» YOUR ASSIGNMENT: Your answer should contain only the lines from the top of the data below down through the one with "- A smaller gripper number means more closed", transcribed exactly and without pictures; please include nothing more.

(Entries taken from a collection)
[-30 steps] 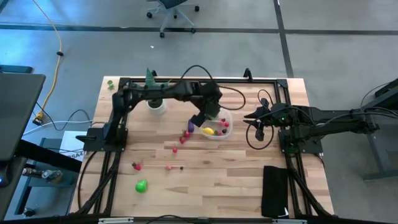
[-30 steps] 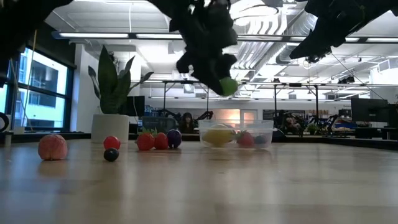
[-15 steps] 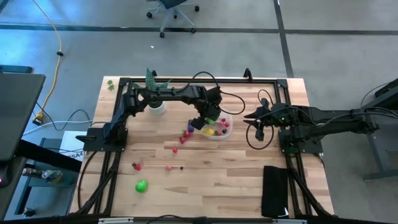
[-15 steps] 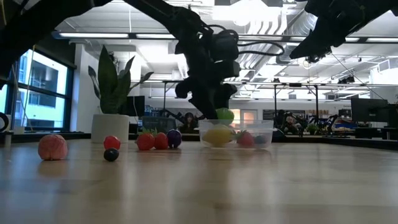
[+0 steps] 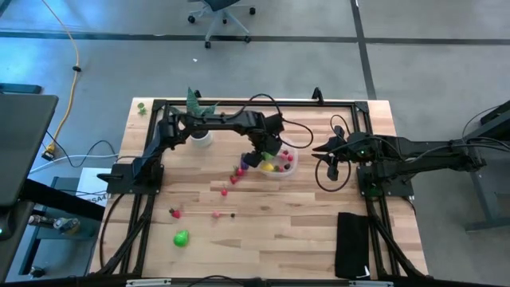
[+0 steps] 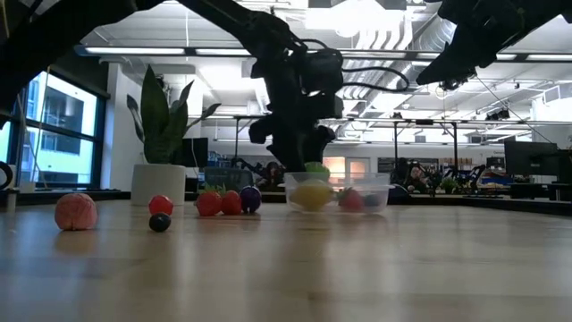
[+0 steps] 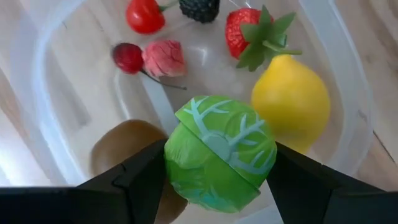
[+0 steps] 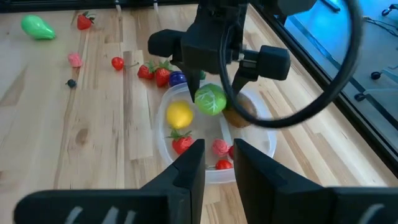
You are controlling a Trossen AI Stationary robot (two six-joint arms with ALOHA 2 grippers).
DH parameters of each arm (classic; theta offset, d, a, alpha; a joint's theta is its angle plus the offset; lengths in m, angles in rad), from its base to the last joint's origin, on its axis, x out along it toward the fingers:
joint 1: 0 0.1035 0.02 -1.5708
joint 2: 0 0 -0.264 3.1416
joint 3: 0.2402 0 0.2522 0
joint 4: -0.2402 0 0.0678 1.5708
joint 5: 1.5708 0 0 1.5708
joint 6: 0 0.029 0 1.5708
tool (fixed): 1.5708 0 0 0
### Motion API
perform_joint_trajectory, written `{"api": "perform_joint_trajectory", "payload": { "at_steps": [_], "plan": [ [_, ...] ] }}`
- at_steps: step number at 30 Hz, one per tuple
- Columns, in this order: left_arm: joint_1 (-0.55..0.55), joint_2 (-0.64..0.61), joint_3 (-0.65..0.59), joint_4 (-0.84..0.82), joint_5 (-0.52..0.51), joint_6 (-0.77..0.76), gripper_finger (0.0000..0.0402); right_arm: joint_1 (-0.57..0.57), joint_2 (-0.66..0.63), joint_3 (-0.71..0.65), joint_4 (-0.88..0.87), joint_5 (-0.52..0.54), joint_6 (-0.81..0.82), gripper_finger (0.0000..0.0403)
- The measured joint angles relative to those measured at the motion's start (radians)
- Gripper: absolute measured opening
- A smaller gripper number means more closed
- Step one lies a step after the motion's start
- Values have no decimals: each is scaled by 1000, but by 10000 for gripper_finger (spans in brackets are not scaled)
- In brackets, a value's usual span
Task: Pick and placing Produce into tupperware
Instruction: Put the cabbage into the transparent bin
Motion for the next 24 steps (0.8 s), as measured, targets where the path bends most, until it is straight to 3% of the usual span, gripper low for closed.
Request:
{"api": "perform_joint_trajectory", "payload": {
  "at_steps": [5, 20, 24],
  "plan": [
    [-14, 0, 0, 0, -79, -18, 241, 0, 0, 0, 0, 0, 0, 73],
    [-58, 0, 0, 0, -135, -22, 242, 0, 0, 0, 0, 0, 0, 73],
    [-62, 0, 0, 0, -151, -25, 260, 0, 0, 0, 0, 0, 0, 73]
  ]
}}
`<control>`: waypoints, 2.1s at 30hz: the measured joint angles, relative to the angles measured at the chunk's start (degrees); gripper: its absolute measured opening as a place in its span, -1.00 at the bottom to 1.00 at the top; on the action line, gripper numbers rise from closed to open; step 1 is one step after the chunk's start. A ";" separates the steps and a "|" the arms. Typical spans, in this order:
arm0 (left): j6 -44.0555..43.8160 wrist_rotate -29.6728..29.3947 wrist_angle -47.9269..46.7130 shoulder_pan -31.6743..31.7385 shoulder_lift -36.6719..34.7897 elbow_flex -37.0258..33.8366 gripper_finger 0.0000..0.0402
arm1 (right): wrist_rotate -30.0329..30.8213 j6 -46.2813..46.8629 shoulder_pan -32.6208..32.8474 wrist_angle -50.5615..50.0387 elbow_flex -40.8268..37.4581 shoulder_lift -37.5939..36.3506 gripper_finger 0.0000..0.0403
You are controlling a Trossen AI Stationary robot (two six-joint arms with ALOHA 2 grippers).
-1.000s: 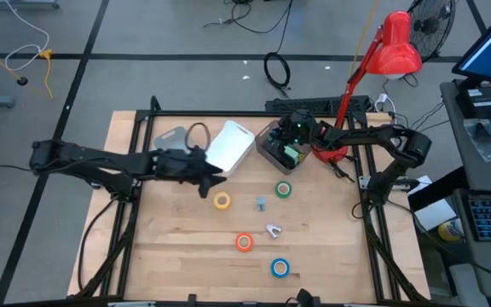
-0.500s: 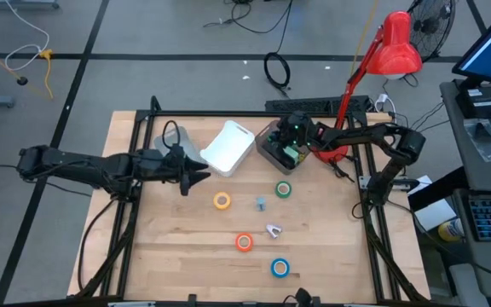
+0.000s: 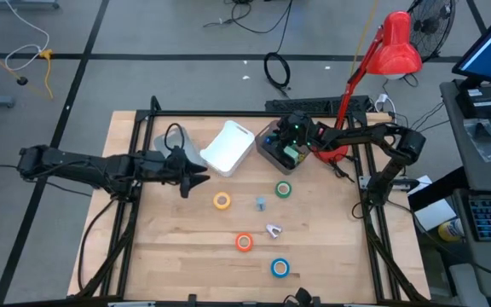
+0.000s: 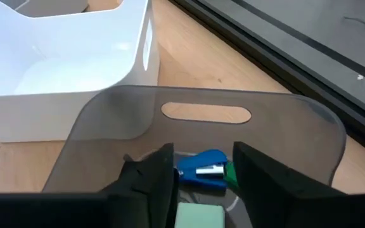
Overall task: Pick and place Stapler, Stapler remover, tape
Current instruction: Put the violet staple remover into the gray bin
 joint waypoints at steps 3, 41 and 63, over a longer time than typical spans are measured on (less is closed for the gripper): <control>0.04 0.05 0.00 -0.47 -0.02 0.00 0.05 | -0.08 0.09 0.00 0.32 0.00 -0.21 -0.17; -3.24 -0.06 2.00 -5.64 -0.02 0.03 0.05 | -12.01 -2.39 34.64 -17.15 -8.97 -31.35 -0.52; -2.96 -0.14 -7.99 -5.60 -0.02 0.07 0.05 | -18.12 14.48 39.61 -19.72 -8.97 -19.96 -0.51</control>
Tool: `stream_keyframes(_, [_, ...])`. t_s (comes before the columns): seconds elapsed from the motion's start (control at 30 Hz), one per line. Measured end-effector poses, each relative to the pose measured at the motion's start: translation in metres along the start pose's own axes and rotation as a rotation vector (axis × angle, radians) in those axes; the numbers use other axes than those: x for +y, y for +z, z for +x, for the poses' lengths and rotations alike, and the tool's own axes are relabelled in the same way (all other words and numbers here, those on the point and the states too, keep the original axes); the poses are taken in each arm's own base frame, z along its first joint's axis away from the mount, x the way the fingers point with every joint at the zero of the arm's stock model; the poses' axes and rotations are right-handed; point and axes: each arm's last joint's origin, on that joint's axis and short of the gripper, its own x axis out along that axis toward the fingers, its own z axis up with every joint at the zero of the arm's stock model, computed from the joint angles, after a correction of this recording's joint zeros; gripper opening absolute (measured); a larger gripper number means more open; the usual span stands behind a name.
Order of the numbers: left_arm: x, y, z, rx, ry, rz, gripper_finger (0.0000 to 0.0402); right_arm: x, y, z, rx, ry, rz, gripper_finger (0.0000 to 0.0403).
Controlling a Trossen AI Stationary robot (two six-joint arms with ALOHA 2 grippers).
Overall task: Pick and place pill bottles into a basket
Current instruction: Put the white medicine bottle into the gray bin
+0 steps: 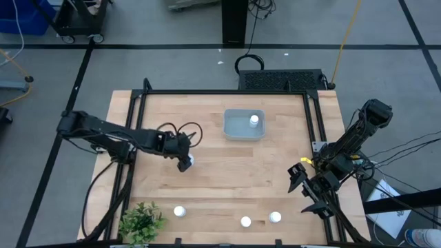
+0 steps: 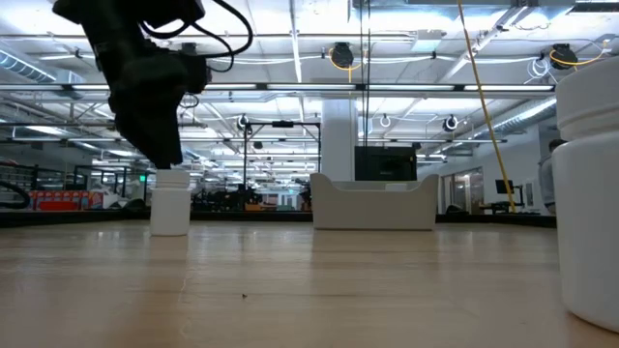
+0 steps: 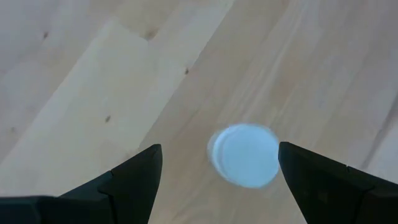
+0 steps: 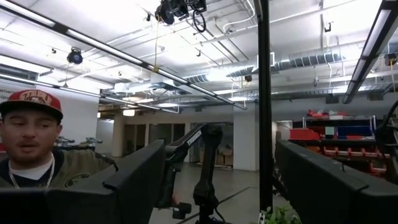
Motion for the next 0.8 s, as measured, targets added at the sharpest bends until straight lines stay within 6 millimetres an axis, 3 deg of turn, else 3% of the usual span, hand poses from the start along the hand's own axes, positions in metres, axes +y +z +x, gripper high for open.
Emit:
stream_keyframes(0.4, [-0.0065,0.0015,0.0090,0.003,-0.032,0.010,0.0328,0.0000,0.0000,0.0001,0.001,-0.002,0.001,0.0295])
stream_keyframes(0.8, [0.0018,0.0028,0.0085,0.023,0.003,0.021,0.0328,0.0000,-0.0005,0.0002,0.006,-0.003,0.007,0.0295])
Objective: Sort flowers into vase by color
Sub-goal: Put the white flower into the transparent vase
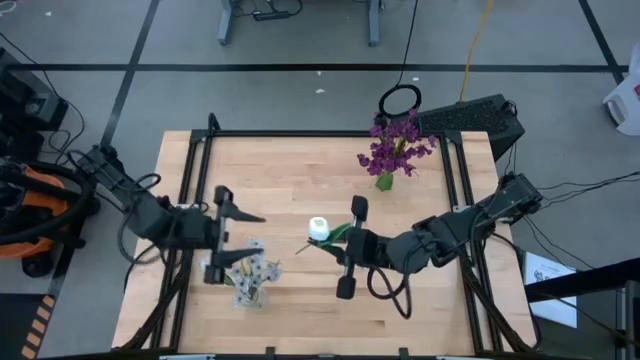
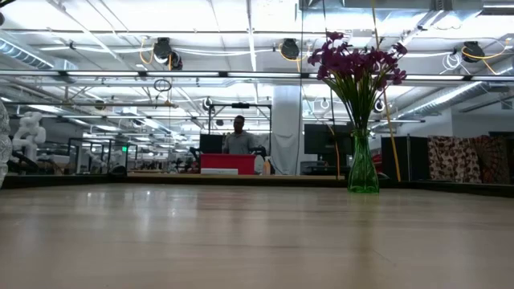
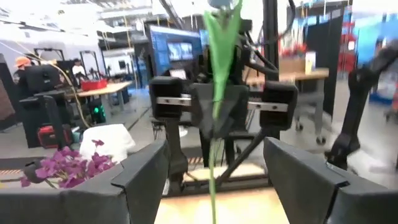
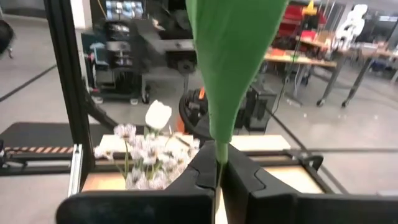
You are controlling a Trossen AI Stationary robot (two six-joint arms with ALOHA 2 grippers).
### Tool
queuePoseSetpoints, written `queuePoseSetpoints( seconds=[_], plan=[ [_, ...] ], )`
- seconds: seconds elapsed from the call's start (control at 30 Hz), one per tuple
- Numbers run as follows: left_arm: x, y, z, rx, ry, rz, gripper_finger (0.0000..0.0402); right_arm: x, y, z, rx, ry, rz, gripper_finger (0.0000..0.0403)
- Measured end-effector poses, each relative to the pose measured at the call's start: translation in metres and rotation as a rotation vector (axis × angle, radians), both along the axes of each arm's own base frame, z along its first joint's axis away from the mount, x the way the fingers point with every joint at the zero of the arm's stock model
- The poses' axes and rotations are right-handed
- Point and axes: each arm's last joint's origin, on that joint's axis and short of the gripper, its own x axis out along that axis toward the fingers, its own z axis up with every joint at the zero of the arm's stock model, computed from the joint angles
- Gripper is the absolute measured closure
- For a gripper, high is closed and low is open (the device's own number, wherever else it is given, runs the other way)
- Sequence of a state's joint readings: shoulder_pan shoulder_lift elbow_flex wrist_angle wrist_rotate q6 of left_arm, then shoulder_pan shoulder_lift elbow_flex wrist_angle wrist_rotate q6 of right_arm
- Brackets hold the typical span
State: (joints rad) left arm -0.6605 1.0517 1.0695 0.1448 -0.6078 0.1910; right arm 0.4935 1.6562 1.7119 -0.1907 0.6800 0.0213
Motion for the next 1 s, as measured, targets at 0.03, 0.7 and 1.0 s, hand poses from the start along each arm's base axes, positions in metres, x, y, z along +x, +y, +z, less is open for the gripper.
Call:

» ANSWER BELOW:
[-30 steps] 
[-30 steps] 
[-15 steps] 
[-15 steps] 
[+0 steps] 
[+0 steps] 
[+0 steps] 
[+0 steps] 
You are controlling a Trossen AI Stationary robot (two six-joint arms with ALOHA 2 grippers).
DH parameters of each arm (classic; theta offset, d, a, alpha; a joint's theta is its angle plus the offset; lengths in m, angles in rad), from its base to the last joint's origin, on its axis, x out along it toward the fingers:
joint 1: 0 0.1035 0.02 -1.5708
joint 2: 0 0 -0.264 3.1416
joint 3: 0.2402 0 0.2522 0
joint 4: -0.2402 0 0.0678 1.5708
joint 5: 1.5708 0 0 1.5708
joint 6: 0 0.029 0 1.5708
tool (fixed): 1.5708 0 0 0
### Motion API
perform_joint_trajectory, written `{"api": "perform_joint_trajectory", "payload": { "at_steps": [_], "plan": [ [_, ...] ] }}`
- at_steps: step number at 30 Hz, one per tuple
- Columns, in this order: left_arm: joint_1 (-0.55..0.55), joint_2 (-0.64..0.61), joint_3 (-0.65..0.59), joint_4 (-0.84..0.82), joint_5 (-0.52..0.51), joint_6 (-0.77..0.76), gripper_finger (0.0000..0.0402); right_arm: joint_1 (-0.57..0.57), joint_2 (-0.66..0.63), joint_3 (-0.71..0.65), joint_4 (-0.88..0.87), joint_5 (-0.52..0.54), joint_6 (-0.81..0.82), gripper_finger (0.0000..0.0403)
- The measured joint angles relative to those measured at the motion's start (radians)
- Gripper: absolute measured opening
- A smaller gripper number means more closed

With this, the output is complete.